Ироду Великому шел семьдесят пятый год, тридцать лет минуло с тех пор, как началось его царствование — царствование, с первых дней ознаменовавшееся насилием и убийствами. Одним из проклятий, изначально тяготевших над Иродом, было то, что царь иудеев, величайший из всех известных до сих пор истории, сам не был иудеем и часть его подданных, та, что пользовалась наибольшим влиянием и отличалась особенной нетерпимостью, никогда его не признавала. Семья Ирода происходила из Идумеи, гористой южной провинции, недавно покоренной и включенной в состав Иудейского царства Гирканом II. В глазах иерусалимских евреев идумейцы, эти дети Исава, силой обращенные в иудаизм, оставались варварами, кое-как сработанными, кое-как обрезанными и всегда подозреваемыми в склонности к язычеству. И то, что один из них поднялся на трон в Иерусалиме, было непостижимым и кощунственным вызовом. Ирод мог стать преемником Давида и Соломона только потому, что выслуживался перед римлянами, ставленником которых был, и женился на внучке Гиркана II, Мариамне, последней в роду Маккавеев. Этот брак, сыгравший такую судьбоносную роль в жизни идумеянина, который вначале не мог на него рассчитывать, вскоре лег на Ирода тяжелым бременем, потому что в глазах родителей жены, да и в глазах самой Мариамны и даже собственных детей — все они были более благородного происхождения, чем Ирод, — он продолжал оставаться выскочкой.
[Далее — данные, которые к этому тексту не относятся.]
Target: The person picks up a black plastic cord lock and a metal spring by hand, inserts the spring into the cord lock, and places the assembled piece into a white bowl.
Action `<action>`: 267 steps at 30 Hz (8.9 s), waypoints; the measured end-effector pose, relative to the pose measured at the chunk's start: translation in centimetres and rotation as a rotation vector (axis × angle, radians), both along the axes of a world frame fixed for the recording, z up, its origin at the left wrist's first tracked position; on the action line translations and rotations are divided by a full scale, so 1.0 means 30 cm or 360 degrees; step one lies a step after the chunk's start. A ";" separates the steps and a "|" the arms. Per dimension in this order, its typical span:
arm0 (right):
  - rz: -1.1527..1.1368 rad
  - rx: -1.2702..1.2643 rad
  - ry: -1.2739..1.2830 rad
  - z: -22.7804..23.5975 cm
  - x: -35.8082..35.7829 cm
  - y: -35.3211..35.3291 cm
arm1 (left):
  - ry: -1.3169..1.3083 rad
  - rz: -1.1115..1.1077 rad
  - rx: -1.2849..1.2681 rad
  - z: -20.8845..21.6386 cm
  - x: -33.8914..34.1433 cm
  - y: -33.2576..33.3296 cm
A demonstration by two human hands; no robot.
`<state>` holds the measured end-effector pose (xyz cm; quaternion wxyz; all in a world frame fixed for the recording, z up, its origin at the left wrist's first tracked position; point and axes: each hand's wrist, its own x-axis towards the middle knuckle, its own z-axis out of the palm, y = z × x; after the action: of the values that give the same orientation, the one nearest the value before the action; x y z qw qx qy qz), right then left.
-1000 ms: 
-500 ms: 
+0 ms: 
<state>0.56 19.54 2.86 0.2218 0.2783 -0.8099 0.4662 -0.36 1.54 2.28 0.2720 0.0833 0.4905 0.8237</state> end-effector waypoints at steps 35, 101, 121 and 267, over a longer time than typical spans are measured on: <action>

Но у Ирода любое недоразумение всегда разрешалось кровавой баней. Свою неистребимую неполноценность — а Мариамна не упускала случая ему о ней напомнить — он топил в убийствах и казнях, от которых никто не мог спастись, и в итоге остался единоличным властелином страны, ненавидимый собственным народом, сохраняющим верность династии Маккавеев.